ABOUT THIS TASK | Range to copy from the entries below: the line containing "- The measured" through the line containing "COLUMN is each", inclusive. Retype only those lines, exactly, without any images.
Segment Start: GIVEN DATA
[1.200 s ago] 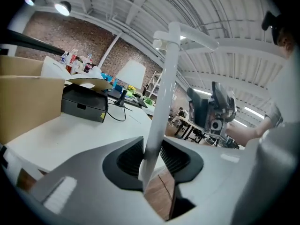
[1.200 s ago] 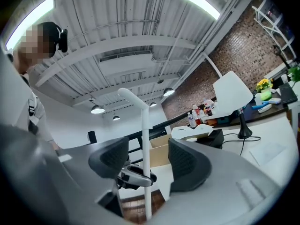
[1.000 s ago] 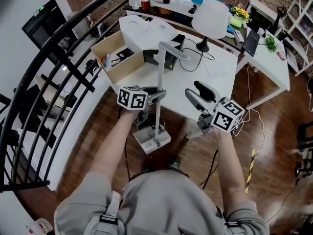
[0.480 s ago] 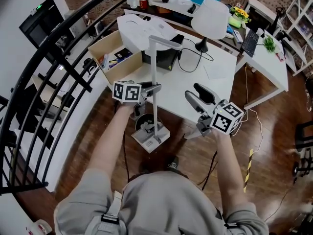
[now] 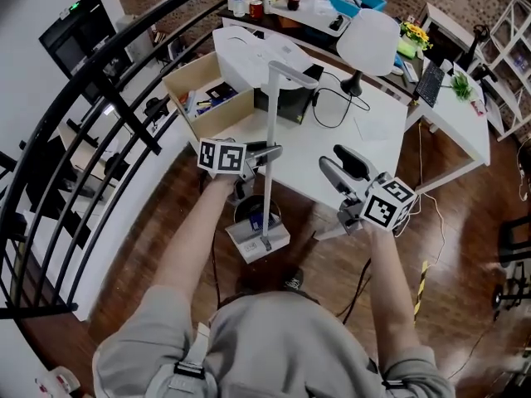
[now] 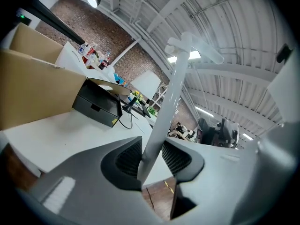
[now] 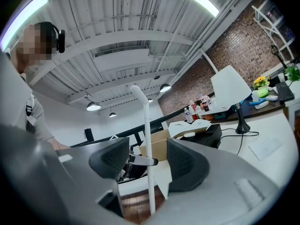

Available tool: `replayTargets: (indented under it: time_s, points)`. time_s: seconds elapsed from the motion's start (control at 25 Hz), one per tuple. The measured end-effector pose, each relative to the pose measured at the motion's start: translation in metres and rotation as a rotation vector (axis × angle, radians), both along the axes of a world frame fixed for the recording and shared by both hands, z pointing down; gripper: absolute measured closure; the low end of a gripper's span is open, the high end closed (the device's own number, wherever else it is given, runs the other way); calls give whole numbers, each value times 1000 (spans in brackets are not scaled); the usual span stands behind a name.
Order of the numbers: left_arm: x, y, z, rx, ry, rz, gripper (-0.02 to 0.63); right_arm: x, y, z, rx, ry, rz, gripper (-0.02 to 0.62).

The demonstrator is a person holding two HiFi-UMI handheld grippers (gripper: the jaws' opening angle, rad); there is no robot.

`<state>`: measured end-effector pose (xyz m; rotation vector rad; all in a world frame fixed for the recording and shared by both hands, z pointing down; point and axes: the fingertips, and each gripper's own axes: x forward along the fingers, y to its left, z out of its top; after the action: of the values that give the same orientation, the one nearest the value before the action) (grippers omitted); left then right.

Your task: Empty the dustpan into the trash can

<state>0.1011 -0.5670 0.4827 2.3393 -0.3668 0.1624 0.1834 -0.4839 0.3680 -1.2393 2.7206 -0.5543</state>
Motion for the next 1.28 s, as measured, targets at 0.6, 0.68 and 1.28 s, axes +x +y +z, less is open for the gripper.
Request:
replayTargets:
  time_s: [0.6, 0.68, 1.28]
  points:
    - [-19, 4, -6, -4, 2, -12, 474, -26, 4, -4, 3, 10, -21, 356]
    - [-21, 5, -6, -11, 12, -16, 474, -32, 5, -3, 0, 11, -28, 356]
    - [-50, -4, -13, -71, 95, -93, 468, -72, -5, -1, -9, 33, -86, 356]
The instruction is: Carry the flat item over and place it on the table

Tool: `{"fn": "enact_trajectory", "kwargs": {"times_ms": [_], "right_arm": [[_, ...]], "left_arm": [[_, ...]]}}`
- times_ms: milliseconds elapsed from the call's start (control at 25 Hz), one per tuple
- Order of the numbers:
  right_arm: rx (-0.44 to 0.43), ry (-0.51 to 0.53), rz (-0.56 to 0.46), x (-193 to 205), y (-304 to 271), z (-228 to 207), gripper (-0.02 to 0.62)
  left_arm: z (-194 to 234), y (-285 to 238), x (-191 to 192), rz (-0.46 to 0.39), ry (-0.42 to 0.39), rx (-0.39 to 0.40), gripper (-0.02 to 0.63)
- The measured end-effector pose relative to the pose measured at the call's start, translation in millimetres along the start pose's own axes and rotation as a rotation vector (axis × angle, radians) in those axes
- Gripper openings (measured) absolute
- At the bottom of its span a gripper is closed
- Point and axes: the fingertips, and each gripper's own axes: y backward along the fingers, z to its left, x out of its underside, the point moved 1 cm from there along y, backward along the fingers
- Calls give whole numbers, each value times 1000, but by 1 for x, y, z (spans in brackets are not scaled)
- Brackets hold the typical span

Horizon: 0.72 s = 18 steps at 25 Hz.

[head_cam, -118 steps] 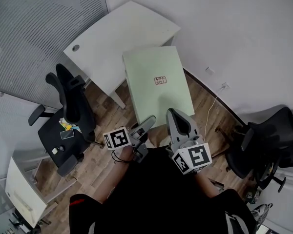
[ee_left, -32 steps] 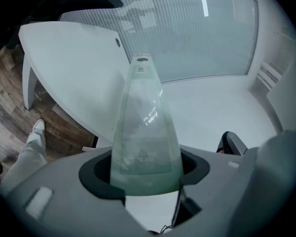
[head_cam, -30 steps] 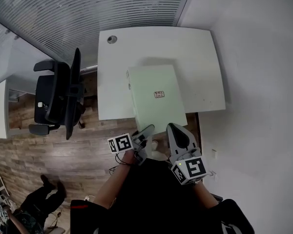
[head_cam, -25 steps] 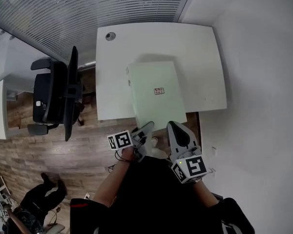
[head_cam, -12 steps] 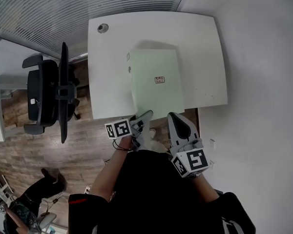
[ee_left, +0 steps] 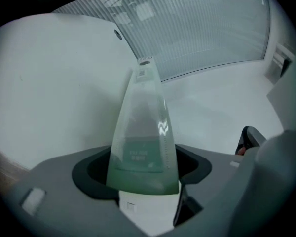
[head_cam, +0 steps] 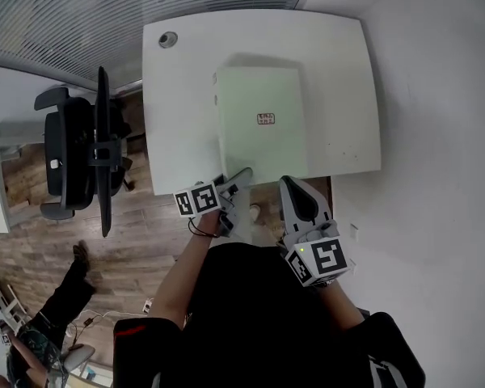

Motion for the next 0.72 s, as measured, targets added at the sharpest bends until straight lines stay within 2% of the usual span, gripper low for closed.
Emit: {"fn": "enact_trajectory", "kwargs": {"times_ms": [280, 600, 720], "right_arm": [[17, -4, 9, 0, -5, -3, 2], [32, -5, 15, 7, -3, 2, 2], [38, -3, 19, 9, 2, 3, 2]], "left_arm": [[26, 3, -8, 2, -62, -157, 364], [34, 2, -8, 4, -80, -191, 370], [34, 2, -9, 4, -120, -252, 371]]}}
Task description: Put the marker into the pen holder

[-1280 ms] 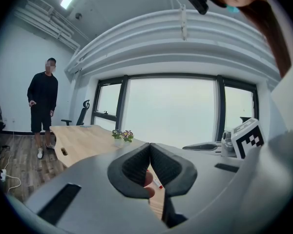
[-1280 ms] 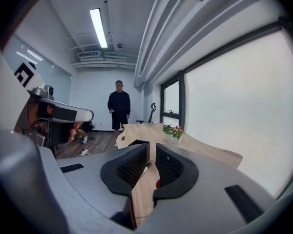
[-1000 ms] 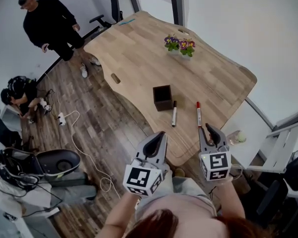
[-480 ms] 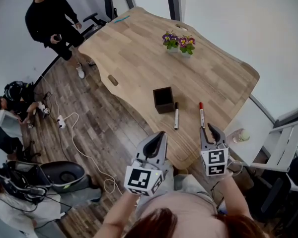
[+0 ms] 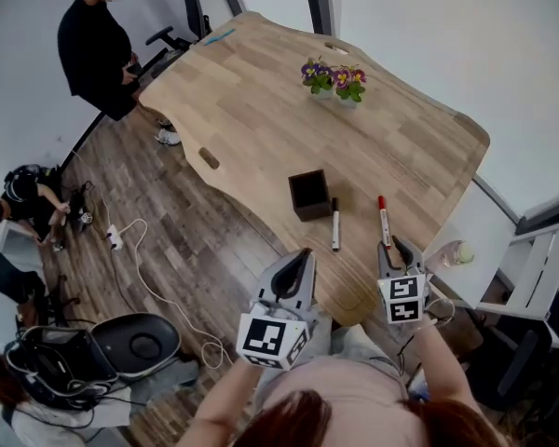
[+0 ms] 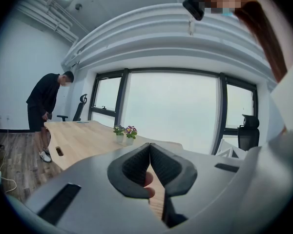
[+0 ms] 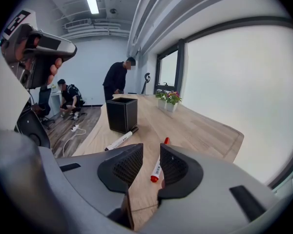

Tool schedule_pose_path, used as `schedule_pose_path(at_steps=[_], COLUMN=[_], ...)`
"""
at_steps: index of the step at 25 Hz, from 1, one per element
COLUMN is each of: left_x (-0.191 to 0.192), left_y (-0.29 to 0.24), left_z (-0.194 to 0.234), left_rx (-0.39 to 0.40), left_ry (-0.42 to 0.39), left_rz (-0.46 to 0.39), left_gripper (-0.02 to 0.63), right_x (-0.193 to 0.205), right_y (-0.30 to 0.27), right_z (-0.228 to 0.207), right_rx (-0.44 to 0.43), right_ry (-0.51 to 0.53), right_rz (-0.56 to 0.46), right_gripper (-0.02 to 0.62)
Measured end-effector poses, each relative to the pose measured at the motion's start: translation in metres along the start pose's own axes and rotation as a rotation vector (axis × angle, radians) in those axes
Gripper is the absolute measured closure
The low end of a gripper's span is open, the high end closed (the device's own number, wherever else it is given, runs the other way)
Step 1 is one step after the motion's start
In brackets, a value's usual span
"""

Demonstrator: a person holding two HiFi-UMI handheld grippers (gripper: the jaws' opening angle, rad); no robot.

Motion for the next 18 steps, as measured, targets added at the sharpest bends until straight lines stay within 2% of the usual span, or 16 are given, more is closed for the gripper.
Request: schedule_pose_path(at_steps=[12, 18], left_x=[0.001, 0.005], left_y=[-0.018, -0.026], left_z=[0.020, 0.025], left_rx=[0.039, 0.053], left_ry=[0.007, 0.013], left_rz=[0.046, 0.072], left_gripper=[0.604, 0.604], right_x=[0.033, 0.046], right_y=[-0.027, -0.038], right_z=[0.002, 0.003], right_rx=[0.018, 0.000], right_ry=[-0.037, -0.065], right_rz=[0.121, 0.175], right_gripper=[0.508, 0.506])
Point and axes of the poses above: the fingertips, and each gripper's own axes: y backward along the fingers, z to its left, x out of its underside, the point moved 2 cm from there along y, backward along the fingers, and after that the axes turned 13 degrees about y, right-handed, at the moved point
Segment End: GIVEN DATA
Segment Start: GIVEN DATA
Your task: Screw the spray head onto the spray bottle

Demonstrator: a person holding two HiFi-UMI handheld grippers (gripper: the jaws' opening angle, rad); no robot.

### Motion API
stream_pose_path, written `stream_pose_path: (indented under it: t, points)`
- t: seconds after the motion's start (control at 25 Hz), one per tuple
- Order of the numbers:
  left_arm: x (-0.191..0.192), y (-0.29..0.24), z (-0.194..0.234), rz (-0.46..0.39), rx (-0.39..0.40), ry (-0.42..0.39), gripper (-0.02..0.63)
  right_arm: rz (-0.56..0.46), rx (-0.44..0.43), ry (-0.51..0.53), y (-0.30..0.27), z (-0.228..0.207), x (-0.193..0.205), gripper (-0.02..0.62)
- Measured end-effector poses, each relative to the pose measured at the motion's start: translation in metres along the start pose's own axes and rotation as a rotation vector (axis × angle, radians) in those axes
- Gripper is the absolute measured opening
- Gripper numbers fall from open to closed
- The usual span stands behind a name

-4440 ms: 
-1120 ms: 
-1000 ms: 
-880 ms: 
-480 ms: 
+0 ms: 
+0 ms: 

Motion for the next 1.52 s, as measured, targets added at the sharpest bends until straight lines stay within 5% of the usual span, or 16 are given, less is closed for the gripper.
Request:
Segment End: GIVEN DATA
WRITTEN ANSWER |
- The measured end-effector pose relative to the pose measured at the call's start, translation in millimetres along the start pose's own axes and rotation as a rotation vector (axis × angle, radians) in those axes
- Gripper openings (measured) absolute
- At the bottom of its span a gripper is closed
- Point and axes: the fingertips, and each gripper's own axes: y backward along the fingers, z to its left, x out of its underside, the point moved 1 cm from there along y, backward along the fingers
- Calls give whole numbers, each value times 1000, but by 1 for x, y, z (spans in brackets are not scaled)
- Brackets hold the typical span

Horizon: 0.72 s = 18 steps at 25 Hz.

[head_cam, -118 steps] 
[ee_left, -32 steps] 
[head_cam, -30 steps] 
[head_cam, -25 steps] 
[head_cam, -12 steps] 
[ee_left, +0 steps] 
[head_cam, +0 steps] 

Motion for the next 0.72 s, as measured, targets added at the sharpest bends until straight lines stay within 2% of the usual span, gripper low for closed.
Emit: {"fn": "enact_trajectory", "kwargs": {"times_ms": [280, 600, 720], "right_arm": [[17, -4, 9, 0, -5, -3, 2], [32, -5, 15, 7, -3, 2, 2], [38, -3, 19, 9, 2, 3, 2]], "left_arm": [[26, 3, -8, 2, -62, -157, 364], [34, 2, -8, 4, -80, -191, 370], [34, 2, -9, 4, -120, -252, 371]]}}
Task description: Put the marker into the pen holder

[-1280 ms] 
[-1280 ms] 
[-1000 ms] 
[-480 ms] 
[+0 ms] 
[+0 ms] 
[+0 ms] 

Tool schedule_pose_path, used as `schedule_pose_path(at_steps=[_], COLUMN=[_], ...)`
"""
at_steps: index of the step at 25 Hz, from 1, one per element
COLUMN is each of: left_x (-0.191 to 0.192), left_y (-0.29 to 0.24), left_z (-0.194 to 0.234), left_rx (-0.39 to 0.40), left_ry (-0.42 to 0.39), left_rz (-0.46 to 0.39), left_gripper (-0.02 to 0.63), right_x (-0.193 to 0.205), right_y (-0.30 to 0.27), right_z (-0.228 to 0.207), right_rx (-0.44 to 0.43), right_ry (-0.51 to 0.53), right_rz (-0.56 to 0.46), right_gripper (-0.02 to 0.62)

Nothing more belongs to this answer.